Is this stuff cool? Without question. Is a self-aware fridge, suggesting recipes based on its contents, more useful than one without such capability? Hell yes — marketing intelligence company IDC says that 20% of folks are happy to pay more for that feature alone. Do these options cross the threshold into “must have” territory, answering a burning consumer need? Not yet.
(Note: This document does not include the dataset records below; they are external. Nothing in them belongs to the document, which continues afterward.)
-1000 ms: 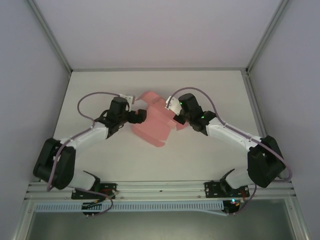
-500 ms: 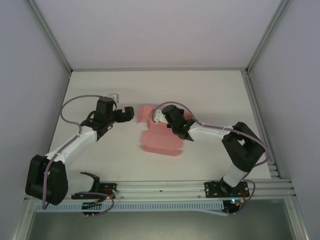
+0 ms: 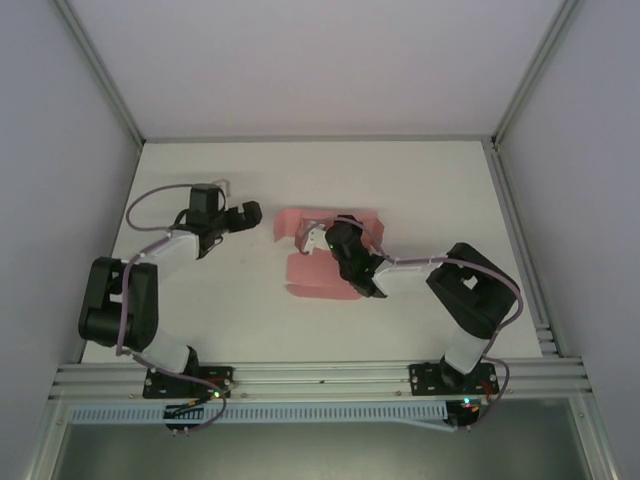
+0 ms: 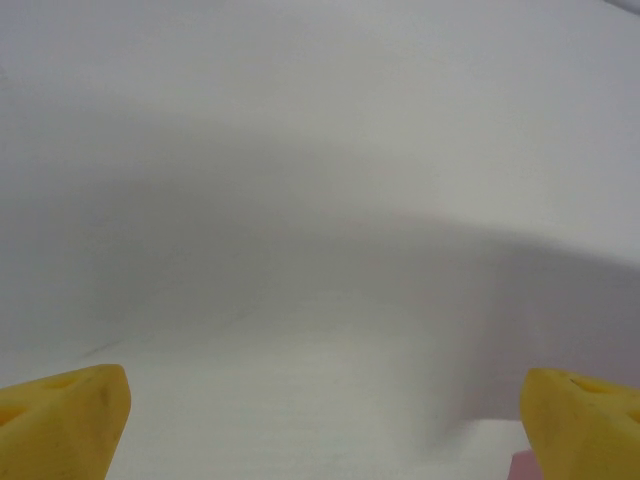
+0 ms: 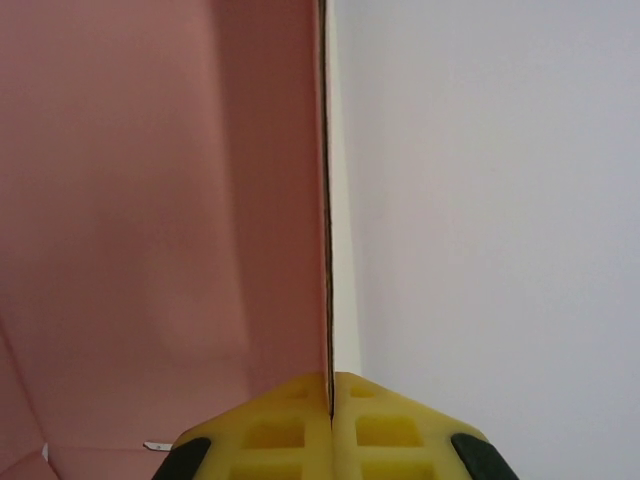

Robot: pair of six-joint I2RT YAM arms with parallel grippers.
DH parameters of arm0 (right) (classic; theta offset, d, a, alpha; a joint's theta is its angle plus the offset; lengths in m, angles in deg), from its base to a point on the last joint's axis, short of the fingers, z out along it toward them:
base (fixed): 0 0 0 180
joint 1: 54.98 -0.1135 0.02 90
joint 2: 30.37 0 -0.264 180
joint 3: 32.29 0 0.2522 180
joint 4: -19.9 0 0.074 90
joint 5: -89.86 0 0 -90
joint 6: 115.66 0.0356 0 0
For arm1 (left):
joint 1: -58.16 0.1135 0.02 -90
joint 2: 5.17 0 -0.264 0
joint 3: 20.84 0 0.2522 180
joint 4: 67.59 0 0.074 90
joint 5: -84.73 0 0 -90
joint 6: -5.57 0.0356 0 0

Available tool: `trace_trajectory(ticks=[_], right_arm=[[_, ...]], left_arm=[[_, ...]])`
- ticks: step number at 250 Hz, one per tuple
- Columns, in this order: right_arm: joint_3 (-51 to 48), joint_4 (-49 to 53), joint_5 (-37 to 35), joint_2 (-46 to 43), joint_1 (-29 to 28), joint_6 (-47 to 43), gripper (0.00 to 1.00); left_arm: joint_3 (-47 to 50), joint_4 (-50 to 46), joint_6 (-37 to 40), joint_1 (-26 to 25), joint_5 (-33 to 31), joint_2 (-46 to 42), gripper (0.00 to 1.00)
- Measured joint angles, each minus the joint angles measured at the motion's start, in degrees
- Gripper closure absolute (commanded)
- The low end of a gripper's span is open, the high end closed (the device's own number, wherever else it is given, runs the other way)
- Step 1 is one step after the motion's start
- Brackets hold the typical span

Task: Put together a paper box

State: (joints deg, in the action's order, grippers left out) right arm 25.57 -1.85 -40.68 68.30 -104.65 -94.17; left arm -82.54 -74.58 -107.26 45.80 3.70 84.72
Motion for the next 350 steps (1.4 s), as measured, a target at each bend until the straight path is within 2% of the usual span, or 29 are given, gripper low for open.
trace_trajectory(ticks=[33,78,122,187,206,253,285,292,299,330,350], right_arm=[[-0.46,-0.98,-0.04,0.02,-0.28,-1.01,1.00],[-0.46,-1.77,-0.20,0.57,-0.76,-0.52,1.00],[-0.37,-0.83,-0.02,0.57,-0.76,1.29,1.00],[-0.17,1.51,-0.26,0.57,-0.76,4.09,1.00],[-0.24,2.01,-0.66,0.33,-0.79,4.90,1.00],[-0.59,4.20,-1.31,-0.76,-0.85,5.77,1.00],[-1.25,4.50,-1.18,-1.62,-1.01,5.75,1.00],[-1.31,4.52,-1.05,-1.73,-1.09,5.75,1.00],[-1.38,4.55,-1.05,-1.88,-1.22,5.77,1.00],[-1.64,4.55,-0.85,-2.38,-1.27,5.99,1.00],[-1.73,4.59,-0.57,-2.49,-1.29,6.01,1.00]], left_arm=[[0.02,6.38,3.23,-0.79,7.67,2.05,0.04],[0.46,11.98,9.79,-4.17,14.93,3.34,0.20],[2.12,14.82,12.81,-5.77,21.64,5.53,0.31],[4.90,19.19,13.18,-10.62,28.63,5.53,0.34],[4.90,19.45,13.25,-12.52,28.72,5.51,0.34],[4.94,19.58,13.16,-13.35,28.11,5.49,0.32],[6.64,19.06,12.96,-13.81,25.53,3.32,0.21],[7.34,18.73,12.87,-13.88,24.55,2.32,0.14],[8.11,18.34,12.76,-13.90,23.19,1.11,0.01],[10.75,14.93,12.26,-14.19,18.32,-5.31,0.00],[10.95,12.35,11.65,-14.14,12.94,-9.92,0.00]])
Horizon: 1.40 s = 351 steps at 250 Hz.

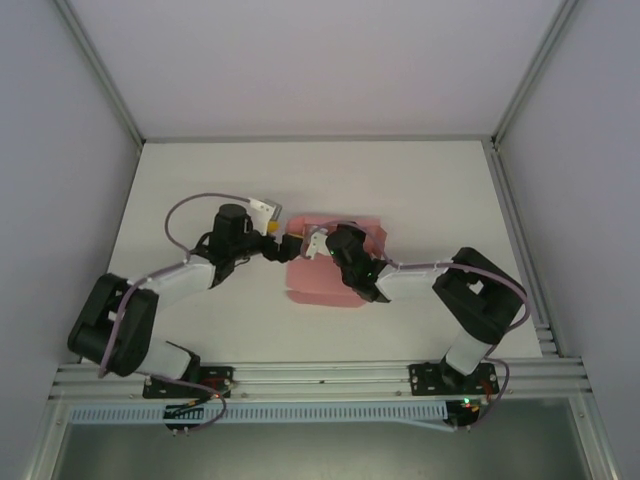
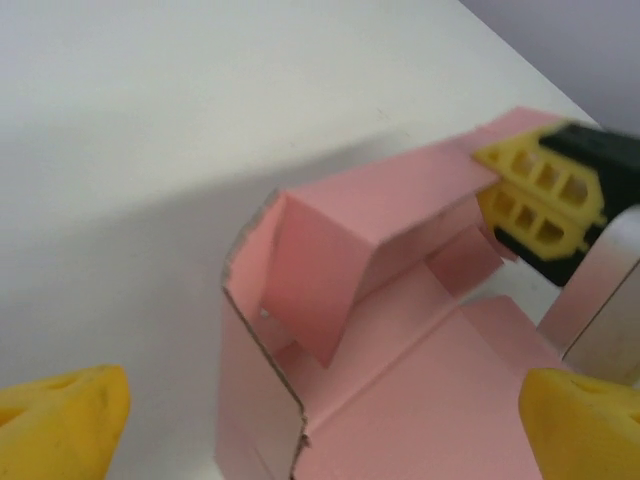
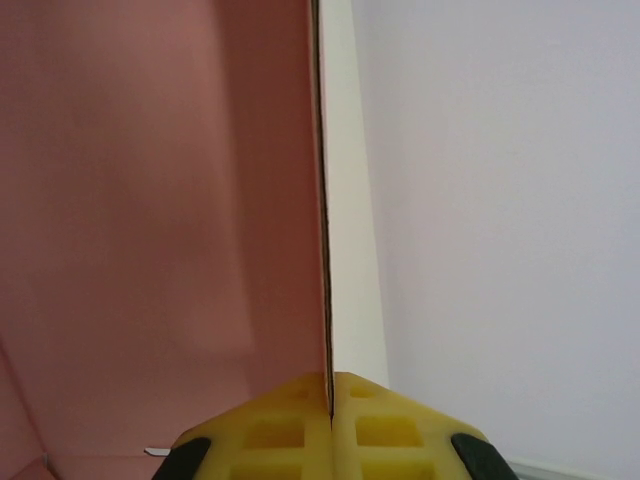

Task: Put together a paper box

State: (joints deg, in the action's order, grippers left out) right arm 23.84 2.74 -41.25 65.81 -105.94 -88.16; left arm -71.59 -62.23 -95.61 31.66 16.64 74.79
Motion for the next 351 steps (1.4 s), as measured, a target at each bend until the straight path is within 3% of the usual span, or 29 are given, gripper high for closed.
trace_trajectory(ticks=[38,73,87,96,123,168,223,293,327,351], right_arm=[[-0.09,0.39,0.46,-0.44,0.00,0.00,1.00],[-0.09,0.44,0.79,-0.50,0.00,0.15,1.00],[-0.09,0.46,0.81,-0.50,0.00,0.15,1.00],[-0.09,0.46,0.83,-0.50,0.00,0.15,1.00],[-0.09,0.46,0.83,-0.50,0.02,0.13,1.00],[-0.07,0.76,0.94,-0.50,0.02,0.15,1.00],[0.13,1.92,1.01,-0.50,0.02,0.15,1.00],[-0.22,4.37,0.98,-2.21,-0.26,1.27,1.00],[-0.48,5.92,0.55,-3.08,-1.29,2.64,1.00],[-1.07,6.91,0.52,-4.02,-1.62,4.31,1.00]], left_arm=[[1.14,-1.36,-3.37,5.53,-6.58,-5.05,0.00],[2.40,-2.25,-7.15,11.19,-8.87,-4.22,0.00],[2.05,-2.43,-7.37,11.54,-8.81,-2.21,0.10],[1.68,-2.58,-6.82,11.41,-7.98,-0.52,0.11],[0.24,-2.69,-3.67,8.90,-3.89,4.87,0.15],[-3.63,-2.86,4.15,-0.09,0.76,10.27,0.24],[-5.05,-0.33,7.13,-1.03,2.80,15.15,0.33],[-2.99,5.29,7.15,-3.67,-0.61,15.82,0.32],[-1.38,8.07,7.23,-7.10,-4.52,16.37,0.46],[-1.38,11.04,7.17,-9.49,-6.88,18.21,0.46]])
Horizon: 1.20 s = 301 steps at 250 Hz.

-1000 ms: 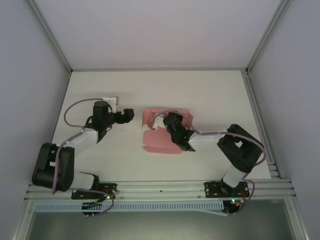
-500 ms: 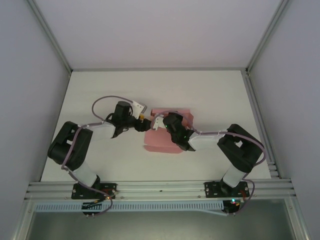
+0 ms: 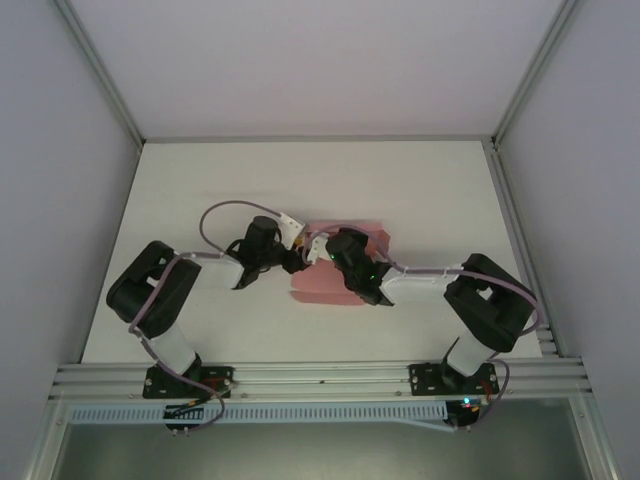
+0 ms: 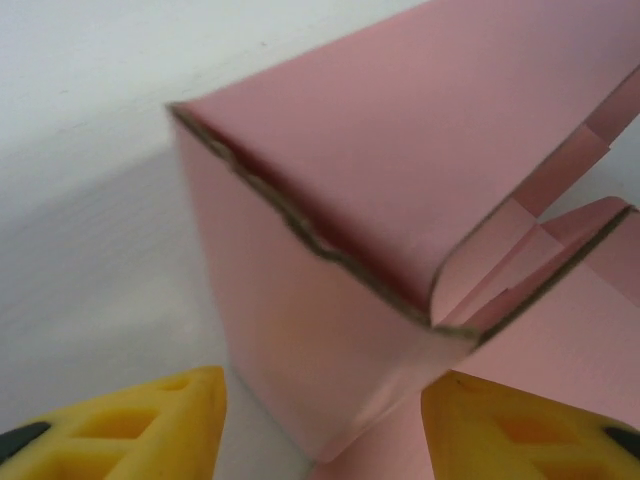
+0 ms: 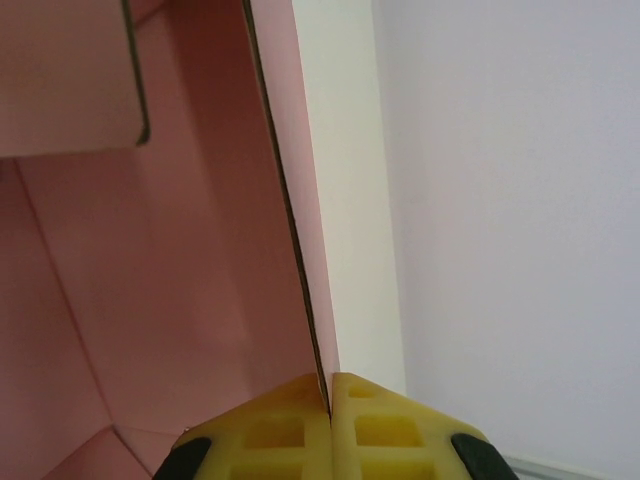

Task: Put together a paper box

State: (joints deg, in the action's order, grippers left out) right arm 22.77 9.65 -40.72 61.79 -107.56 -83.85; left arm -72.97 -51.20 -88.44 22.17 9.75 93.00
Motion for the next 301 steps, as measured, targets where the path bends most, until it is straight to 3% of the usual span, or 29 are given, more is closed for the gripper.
trace_trajectory(ticks=[28,53,67,85,115,162,209,281,301], right_arm=[[-0.11,1.77,0.09,-0.68,-0.07,1.97,1.00],[-0.09,2.10,0.24,-0.70,-0.09,3.04,1.00],[-0.09,2.38,0.42,-0.79,-0.09,3.41,1.00],[-0.09,2.54,1.01,-0.81,-0.09,4.00,1.00],[0.11,3.08,1.84,-0.81,-0.09,4.98,1.00],[0.87,4.17,3.65,-0.79,0.11,7.10,1.00],[1.57,5.31,4.39,-0.76,0.52,8.87,1.00],[1.79,4.85,6.19,-0.76,0.57,9.44,1.00],[1.79,4.68,6.54,-0.76,0.57,9.84,1.00]], left_arm=[[-0.04,3.39,-0.85,-0.92,-1.20,2.25,0.47],[-0.22,5.79,-2.43,-0.94,-2.56,3.45,0.57],[-0.24,6.99,-3.04,-0.94,-3.54,4.02,0.58],[-0.24,8.98,-3.76,-0.94,-4.83,4.72,0.71],[-0.70,10.12,-4.24,-1.38,-8.02,5.44,0.76],[-2.95,8.41,-4.02,-3.34,-16.74,6.36,1.00],[-4.79,7.34,-7.39,-6.47,-27.78,7.76,1.00],[-1.51,12.52,-10.38,-8.11,-33.81,7.85,1.00],[-1.44,12.61,-10.67,-8.11,-34.07,7.85,0.83]])
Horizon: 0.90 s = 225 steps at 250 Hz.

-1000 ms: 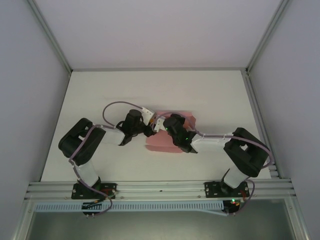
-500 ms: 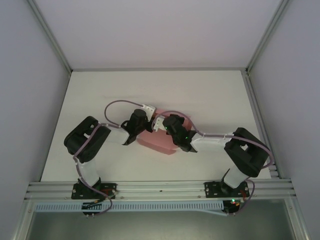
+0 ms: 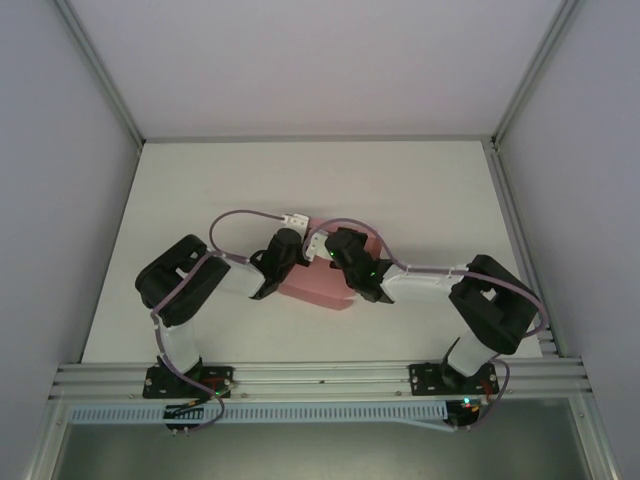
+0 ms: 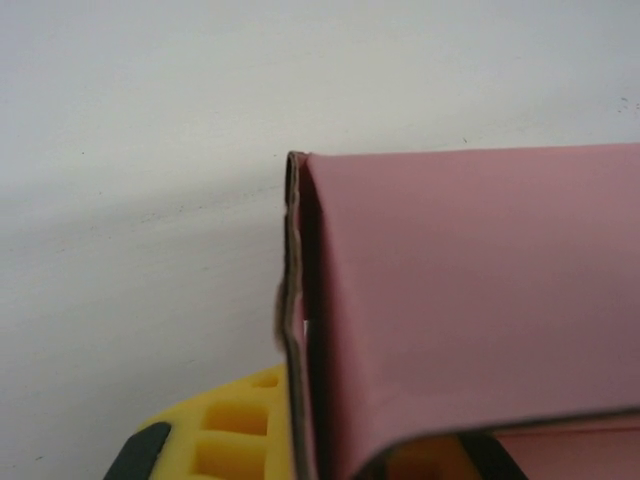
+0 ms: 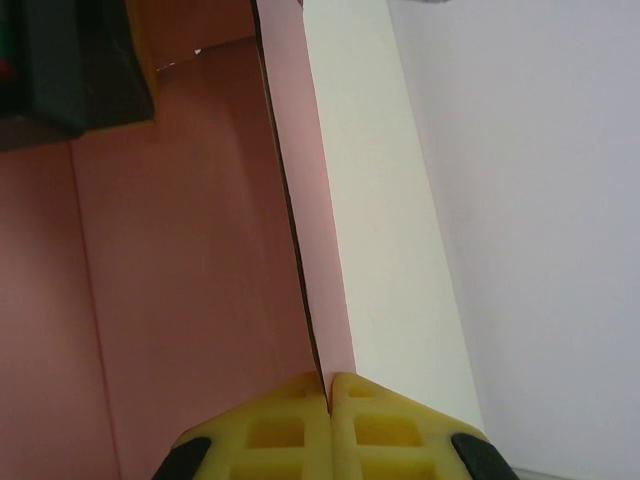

IDC predicts consumer IoT spending is on track to hit $62bn in 2018, the fastest growing segment in the industry, but being able to play music or set a timer on your Amazon Echo is simply not a killer app, and the fact that Alexa can speak to me from my toilet does not move the needle much further. Voice control does make technology less visible, and speaking aloud is the simplest way to interact with a machine (language requires zero learning curve, after all), but there has to be more to it than dimming smart bulbs and talking to the thermostat. Computer speech is going mainstream, yet the “mind” on the other end of the line is still primitive and narrow. This is shaping consumer expectations.

IoT Advantage: Brands

Brands, on the other hand, stand to reap from the explosion of connectivity.

Making every product an Internet-enabled satellite opens up communication channels that never existed. Previously, manufacturers lost track of their products as soon as consumers took them home. Now, the products themselves can stay in constant contact with the mothership, sending back usage data, signaling when they need service, or automatically ordering another round of consumables. Crucially, brands can understand how their products are being used in the wild, allowing them to refine future iterations, and to do more accurate and more granular customer segmentation.

It’s not just hardware. Banks, for example, can be present and involved at decision moments throughout a customer’s day, with or without a dedicated app. Insurance companies are already starting to calibrate auto policies in real-time, based on observed driving habits.

Laying the groundwork for future magic

The real potential of AI and IoT is in automated customer service interactions that carry a brand’s DNA forward, ultimately in the form of visual or verbal avatars that feel like friends. Signs of this are already appearing, with CES booths featuring real-time facial animation and sophisticated voice cloning. The fun really begins when these artificial brand reps respond to your current mood, gauge your desires, or act meaningfully on any number of other signals flowing out of biometric and behavioral data. Enhancing life through understanding, anticipating, and acting on a user’s needs, with almost brutal simplicity and ease — THAT is the killer app promised by AI.

The raw, unrefined ingredients of the next major tech wave are here. The race to own the connected future begins.